I wrote two little tools today, rlog and errno.

errno - Looking up Error Numbers

The fact that this utility doesn't really exist had always bothered me, so I wrote it myself after grepping through /usr/include looking for ESOMETHING constants and their numeric definitions.

It works like a little something like this:

$ errno 2
ENOENT           2 No such file or directory

$ errno EAFNOSUPPORT EAGAIN EWOULDBLOCK EINVAL
EAFNOSUPPORT     47 Address family not supported by protocol family
EAGAIN           35 Resource temporarily unavailable
EAGAIN           35 Resource temporarily unavailable
EINVAL           22 Invalid argument

$ errno | grep Bad
EBADF             9 Bad file descriptor
EFAULT           14 Bad address
EPROCUNAVAIL     76 Bad procedure for program
EBADEXEC         85 Bad executable (or shared library)
EBADARCH         86 Bad CPU type in executable
EBADMSG          94 Bad message

This can be quite handy when all you get from a program is the error message (i.e. 'Invalid argument') and you're trying to track down which system call is failing.
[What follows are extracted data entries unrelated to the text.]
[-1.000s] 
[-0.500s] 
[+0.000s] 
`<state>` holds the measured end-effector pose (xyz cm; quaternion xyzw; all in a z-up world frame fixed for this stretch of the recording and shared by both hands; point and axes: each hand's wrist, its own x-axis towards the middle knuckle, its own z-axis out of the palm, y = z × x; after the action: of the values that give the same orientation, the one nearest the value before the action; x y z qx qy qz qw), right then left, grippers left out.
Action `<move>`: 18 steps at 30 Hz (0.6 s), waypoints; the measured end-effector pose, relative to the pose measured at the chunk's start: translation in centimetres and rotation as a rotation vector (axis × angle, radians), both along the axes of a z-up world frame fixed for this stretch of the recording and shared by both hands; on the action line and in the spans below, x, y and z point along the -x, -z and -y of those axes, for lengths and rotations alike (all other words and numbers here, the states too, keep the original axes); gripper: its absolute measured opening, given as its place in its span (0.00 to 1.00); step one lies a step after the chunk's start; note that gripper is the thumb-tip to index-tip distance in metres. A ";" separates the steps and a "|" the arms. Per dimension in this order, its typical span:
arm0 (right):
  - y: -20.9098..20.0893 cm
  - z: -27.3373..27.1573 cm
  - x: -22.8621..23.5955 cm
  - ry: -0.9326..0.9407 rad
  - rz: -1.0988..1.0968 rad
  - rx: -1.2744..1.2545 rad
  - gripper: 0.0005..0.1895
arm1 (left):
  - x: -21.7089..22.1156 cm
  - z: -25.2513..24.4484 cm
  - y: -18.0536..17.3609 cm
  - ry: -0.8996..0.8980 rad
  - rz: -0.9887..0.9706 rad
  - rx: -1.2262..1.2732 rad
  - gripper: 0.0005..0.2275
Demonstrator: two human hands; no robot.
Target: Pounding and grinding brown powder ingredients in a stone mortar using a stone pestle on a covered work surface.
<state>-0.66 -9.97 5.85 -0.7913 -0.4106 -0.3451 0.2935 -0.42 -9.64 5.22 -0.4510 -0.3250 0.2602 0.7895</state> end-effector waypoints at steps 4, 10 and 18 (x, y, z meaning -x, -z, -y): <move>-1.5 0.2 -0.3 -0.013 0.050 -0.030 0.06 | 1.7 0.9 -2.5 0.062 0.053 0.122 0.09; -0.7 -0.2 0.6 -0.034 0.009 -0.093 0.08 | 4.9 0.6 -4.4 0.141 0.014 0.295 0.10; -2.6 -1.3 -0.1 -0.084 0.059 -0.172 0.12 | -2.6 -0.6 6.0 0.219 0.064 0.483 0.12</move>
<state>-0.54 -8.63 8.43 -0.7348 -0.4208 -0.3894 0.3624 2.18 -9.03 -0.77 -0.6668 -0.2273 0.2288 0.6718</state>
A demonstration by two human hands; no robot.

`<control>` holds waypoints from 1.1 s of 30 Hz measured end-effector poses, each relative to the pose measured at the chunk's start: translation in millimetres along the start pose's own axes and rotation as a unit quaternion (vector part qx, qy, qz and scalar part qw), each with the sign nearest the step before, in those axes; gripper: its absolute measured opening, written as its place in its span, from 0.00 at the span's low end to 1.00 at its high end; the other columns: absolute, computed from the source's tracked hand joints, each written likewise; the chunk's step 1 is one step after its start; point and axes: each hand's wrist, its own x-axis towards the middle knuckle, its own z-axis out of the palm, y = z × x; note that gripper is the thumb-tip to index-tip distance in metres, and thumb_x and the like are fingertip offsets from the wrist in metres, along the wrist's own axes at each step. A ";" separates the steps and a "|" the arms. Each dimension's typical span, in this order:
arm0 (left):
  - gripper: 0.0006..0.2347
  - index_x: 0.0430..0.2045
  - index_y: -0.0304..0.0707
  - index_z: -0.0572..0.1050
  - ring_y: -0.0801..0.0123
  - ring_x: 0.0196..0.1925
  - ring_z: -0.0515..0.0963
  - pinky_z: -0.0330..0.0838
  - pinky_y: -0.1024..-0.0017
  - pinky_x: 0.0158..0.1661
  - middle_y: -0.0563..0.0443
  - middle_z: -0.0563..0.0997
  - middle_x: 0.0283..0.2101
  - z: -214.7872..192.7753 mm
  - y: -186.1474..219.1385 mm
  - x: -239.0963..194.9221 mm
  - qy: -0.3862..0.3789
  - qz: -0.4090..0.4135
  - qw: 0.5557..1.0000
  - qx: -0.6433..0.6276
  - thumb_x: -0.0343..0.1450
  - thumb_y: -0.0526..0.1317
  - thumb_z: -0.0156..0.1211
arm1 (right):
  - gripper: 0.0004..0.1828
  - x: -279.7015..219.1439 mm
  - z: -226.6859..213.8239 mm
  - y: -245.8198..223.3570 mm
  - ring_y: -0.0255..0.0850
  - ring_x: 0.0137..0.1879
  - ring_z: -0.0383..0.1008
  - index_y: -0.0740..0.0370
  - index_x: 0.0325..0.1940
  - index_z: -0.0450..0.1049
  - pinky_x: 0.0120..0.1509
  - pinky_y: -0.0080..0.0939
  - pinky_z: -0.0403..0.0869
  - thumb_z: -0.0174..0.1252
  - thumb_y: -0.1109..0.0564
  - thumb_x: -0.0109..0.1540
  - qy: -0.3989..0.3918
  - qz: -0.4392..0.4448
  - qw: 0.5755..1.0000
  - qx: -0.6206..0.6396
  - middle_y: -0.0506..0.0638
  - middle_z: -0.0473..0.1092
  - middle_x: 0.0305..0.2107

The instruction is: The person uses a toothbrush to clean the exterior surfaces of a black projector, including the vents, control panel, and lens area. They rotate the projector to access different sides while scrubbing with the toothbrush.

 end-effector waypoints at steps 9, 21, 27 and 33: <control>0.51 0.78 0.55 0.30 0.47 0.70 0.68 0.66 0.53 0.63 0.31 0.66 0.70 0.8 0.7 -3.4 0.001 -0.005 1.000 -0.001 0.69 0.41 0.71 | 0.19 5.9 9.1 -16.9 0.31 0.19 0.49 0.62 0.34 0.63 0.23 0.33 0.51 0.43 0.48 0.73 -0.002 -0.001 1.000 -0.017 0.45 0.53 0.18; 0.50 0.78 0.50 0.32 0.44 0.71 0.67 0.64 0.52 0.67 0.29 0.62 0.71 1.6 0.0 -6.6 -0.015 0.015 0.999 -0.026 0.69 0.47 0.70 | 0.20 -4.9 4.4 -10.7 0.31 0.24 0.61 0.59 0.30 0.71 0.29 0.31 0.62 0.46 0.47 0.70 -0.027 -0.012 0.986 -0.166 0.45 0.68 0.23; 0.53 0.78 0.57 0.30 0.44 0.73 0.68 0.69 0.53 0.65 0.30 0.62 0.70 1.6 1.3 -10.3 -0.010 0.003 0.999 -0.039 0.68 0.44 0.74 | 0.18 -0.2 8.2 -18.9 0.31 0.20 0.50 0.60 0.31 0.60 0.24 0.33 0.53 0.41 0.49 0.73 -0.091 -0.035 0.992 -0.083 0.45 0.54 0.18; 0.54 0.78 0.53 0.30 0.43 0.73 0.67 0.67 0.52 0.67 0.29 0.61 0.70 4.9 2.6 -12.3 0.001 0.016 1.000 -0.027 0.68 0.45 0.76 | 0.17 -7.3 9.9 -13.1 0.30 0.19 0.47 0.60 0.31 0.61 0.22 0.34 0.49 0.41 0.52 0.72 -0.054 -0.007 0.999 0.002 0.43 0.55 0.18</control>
Most kernels ship with pretty good syscall man pages, and they tend to list all of the possible values of errno that can result, and why.

For example:

ERRORS
     The socket() system call fails if:

     [EACCES]           Permission to create a socket of the specified
                        type and/or protocol is denied.

     [EAFNOSUPPORT]     The specified address family is not supported.

     [EMFILE]           The per-process descriptor table is full.

     [ENFILE]           The system file table is full.

     [ENOBUFS]          Insufficient buffer space is available.
                        The socket cannot be created until sufficient
                        resources are freed.

     [ENOMEM]           Insufficient memory was available to fulfill
                        the request.

     [EPROTONOSUPPORT]  The protocol type or the specified protocol is
                        not supported within this domain.

     [EPROTOTYPE]       The socket type is not supported by the protocol.

     If a new protocol family is defined, the socreate process is free
     to return any desired error code.  The socket() system call will
     pass this error code along (even if it is undefined).

Now, if you get ENOMEM, and print a message via strerror(3), you'll get something like this in your output stream:

Cannot allocate memory

With errno, you can reverse that process and get back the ENOMEM constant, with ease:

errno | grep 'Cannot allocate memory'
ENOMEM           12 Cannot allocate memory

Hey, look at that! It's ENOMEM. Incidentally, on my Macbook, that maps to the numeric error code 12. Neat.

The errno utility also lets you "preview" the error message a given code will produce, which can be helpful in supporting lots of different platforms.

The code for errno is over here, on Github

rlog - Ring Buffer Logging

A ring buffer, or circular buffer is a constant-space data structure that prioritizes newer things over older things. rlog is a Ring Buffer Logging utility that brings an innovative twist to the collection, retrieval and longterm obligation of debug logging.

Ah, debugging, that glorious panacea of the operations world.

If only I had debugging mode turned on, I bet I could get to the bottom of
this weird problem! But turning it on means restarting the daemon, and I
may not be able to reproduce the problem once that happens!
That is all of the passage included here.